How Newtrax can help your journey with AI in Mining
Michel Dubois, Vice President AI for Newtrax has been making waves in Artificial Intelligence for the mining industry. He will be speaking in Quebec City about real-time data validation through artificial intelligence in underground mines.
When: Wednedsay, November 21, 2018
Where: Centre des Congrès room 306-B
Time: 2:50 PM
The Quebec Mines and Energy conference is an exciting platform for industry professionals to come and learn about AI in mining. It’s an emerging topic, getting a lot of attention as the market is adopting technologies to improve safety and processes for the future of the industry.
The following is an excerpt from Mining Magazine called “Live to Learn” by Carly Leonida, Mining Magazine Editor on why machine learning and predictive analytics are so important to the mining industry. Carly explores algorithms, quality data, where to start and lessons to learn.
“Another company making waves in the machine-learning space is Canada-based Newtrax Technologies. The firm is developing an expertise in data quality for machine learning (specifically for underground mining) to improve predictive maintenance and shift optimisation with techniques for detecting and measuring problems with unstable input variables like sensor failures, data integrity, conflicting data, biased data, sparsity, business conformity, outliers, high cardinality, or out-of-order and out-of-date data.

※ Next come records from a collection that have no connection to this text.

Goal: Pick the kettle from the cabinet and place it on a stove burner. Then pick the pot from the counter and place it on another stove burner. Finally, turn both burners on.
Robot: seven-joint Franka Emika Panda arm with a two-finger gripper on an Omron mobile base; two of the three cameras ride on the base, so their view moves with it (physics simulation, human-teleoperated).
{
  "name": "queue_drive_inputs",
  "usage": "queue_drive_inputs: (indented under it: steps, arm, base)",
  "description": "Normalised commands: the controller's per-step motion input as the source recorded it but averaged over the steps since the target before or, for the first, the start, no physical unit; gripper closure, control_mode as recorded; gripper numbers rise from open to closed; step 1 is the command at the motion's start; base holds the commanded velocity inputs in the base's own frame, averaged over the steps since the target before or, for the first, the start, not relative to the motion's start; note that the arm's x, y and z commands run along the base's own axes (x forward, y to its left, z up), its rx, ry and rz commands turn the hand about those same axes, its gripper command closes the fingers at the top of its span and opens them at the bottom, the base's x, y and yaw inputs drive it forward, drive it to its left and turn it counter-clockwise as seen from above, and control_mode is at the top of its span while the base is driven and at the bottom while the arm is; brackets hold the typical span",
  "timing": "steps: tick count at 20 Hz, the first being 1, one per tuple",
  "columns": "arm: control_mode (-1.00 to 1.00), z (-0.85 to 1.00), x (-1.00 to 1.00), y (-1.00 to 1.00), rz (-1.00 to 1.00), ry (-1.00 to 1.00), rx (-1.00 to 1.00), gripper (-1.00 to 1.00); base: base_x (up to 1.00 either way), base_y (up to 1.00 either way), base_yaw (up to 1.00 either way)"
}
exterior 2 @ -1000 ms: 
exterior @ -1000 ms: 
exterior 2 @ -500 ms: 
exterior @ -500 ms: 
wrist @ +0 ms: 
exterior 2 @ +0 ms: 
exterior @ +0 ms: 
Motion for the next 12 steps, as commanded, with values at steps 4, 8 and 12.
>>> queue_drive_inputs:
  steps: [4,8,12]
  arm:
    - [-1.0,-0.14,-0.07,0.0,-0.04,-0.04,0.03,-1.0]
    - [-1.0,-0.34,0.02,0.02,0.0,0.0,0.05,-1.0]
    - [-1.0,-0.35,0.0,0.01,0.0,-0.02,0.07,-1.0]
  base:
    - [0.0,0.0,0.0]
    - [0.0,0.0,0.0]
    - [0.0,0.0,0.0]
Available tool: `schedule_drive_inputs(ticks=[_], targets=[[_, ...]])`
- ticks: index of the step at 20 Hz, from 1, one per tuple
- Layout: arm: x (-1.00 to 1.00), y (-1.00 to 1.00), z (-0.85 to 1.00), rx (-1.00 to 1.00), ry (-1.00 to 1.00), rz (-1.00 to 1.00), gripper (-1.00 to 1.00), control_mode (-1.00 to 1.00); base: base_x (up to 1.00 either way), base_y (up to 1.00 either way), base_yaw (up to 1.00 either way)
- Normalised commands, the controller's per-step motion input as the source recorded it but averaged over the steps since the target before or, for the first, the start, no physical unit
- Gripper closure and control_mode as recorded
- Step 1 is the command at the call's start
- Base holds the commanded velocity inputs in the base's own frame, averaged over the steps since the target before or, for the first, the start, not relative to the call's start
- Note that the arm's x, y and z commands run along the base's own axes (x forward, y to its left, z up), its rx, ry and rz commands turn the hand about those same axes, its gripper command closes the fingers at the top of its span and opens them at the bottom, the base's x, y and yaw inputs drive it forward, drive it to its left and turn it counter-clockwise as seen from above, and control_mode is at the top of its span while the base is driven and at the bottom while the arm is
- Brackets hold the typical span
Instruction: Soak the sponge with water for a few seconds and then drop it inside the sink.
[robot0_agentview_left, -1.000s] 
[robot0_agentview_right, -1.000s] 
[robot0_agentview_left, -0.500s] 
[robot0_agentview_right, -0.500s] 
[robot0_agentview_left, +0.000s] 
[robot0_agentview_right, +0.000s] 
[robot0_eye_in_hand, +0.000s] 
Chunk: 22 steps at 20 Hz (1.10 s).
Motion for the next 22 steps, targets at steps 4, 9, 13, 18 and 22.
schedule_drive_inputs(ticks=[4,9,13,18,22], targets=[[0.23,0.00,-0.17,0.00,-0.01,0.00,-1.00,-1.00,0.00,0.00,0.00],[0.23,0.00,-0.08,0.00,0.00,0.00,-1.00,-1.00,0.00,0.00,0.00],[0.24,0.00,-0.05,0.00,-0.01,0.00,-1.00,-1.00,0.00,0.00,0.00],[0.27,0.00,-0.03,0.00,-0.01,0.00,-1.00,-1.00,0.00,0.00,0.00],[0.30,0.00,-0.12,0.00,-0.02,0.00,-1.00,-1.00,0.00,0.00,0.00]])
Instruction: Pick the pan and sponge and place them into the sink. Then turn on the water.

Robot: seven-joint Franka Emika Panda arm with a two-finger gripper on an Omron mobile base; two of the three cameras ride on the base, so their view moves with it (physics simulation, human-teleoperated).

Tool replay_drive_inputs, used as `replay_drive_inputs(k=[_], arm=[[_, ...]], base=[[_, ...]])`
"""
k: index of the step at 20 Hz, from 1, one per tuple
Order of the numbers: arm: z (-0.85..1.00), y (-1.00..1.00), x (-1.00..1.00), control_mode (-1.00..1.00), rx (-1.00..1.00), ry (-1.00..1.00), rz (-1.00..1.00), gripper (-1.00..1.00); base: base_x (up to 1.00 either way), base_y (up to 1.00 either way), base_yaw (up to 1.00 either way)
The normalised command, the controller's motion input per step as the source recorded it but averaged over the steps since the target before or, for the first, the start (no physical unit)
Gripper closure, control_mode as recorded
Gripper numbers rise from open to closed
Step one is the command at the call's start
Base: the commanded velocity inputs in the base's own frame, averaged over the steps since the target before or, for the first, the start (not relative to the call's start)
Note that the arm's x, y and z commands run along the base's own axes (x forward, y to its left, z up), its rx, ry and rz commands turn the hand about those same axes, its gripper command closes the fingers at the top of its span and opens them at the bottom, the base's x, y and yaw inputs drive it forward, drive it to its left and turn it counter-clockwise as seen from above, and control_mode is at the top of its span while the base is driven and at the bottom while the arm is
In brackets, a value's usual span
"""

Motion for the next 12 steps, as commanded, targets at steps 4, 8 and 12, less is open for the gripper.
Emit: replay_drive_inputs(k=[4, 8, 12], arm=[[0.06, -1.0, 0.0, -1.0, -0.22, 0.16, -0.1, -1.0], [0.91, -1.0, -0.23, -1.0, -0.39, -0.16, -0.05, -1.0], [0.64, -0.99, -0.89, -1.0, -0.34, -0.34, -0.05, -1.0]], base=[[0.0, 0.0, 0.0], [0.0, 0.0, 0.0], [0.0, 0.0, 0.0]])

Michel Dubois, vice president of QA at the company, and his team believe that one of the main lessons that miners could learn from other industries is about the value of collecting quality data for training machine-learning algorithms.
“We have seen many other industries, like the internet companies for example, where data collection started much earlier, build enormous value out of the information collected through time. By starting data collection now, miners are building up value for tomorrow,” he says.
Newtrax’s solutions collect data across customers’ underground operations using an IoT-enabled sensor network to create what it calls “an underground mining nervous system“. This includes measuring KPIs in real time for drills, trucks, bolters and LHDs with coverage all the way to the face and without the need for operator input. This passive method of data collection enables the identification of productivity bottlenecks and early warnings for safety, health and environmental hazards. The power of machine learning lies in connecting real-time data from vehicles, personnel and the underground environment. Customers host their data in a Newtrax server on their premises before passing it to Newtrax for processing.
Dubois, who is currently studying data quality for machine learning as part of his PhD in engineering, explains: “Scalability and precision [in machine learning] depend mostly on computing power and quality of data since a large number of algorithms are shared publicly. Also, it is common to hear in the machine-learning industry that 75% of the effort involved in a project is spent on data gathering, cleaning and transformation (the remainder effort is spent on algorithms and infrastructure). That is why Newtrax has decided to specialise in data quality for machine learning.”
Since March 2017, Newtrax has been working with the Institute for Data Valorisation (IVADO), Canada’s largest researcher consortium in data science, artificial intelligence and operations research. Their combined focus is on machine-learning pilot projects for underground mines using open-source algorithms.
Louis-Pierre Campeau, research engineer at Newtrax, explains: “Newtrax has constant interactions with IVADO. For example, one project that we are currently working on with Professor Samuel Bassetto is about the visualisation of complex data to help understand trends and logics in apparently random data.
“An example of an application of this is in predictive maintenance where, given the input of a hundred sensors, we are trying to find out signs of defects in different mechanical parts. This kind of project helps us figure out which sensor combinations are more indicative of the different possible failures, so that machine-learning algorithms can predict more types of vehicle failures.”
Another key area of research for Newtrax lies in harnessing the benefits of machine learning for short- to long-term planning at underground operations.
Campeau is leading the project. “The mathematical model for underground mining that I have developed during my PhD studies provides the tools for optimisation of mine planning given fixed inputs,” he explains. “The combination of machine-learning techniques with such a model will allow for a greater precision and reliability in these fixed assumptions.”
“For example, say that a round has to be drilled in the next shift in a given ramp. A fixed assumption could be to plan for the drilling activity to last the average drilling time of 3.5 hours. Machine-learning techniques on the other hand could use information like the level of experience of the miner drilling the round or the rock conditions in the area to predict that the drilling will actually last closer to five hours. In turn, this prediction could be used to optimise the whole planning accordingly.”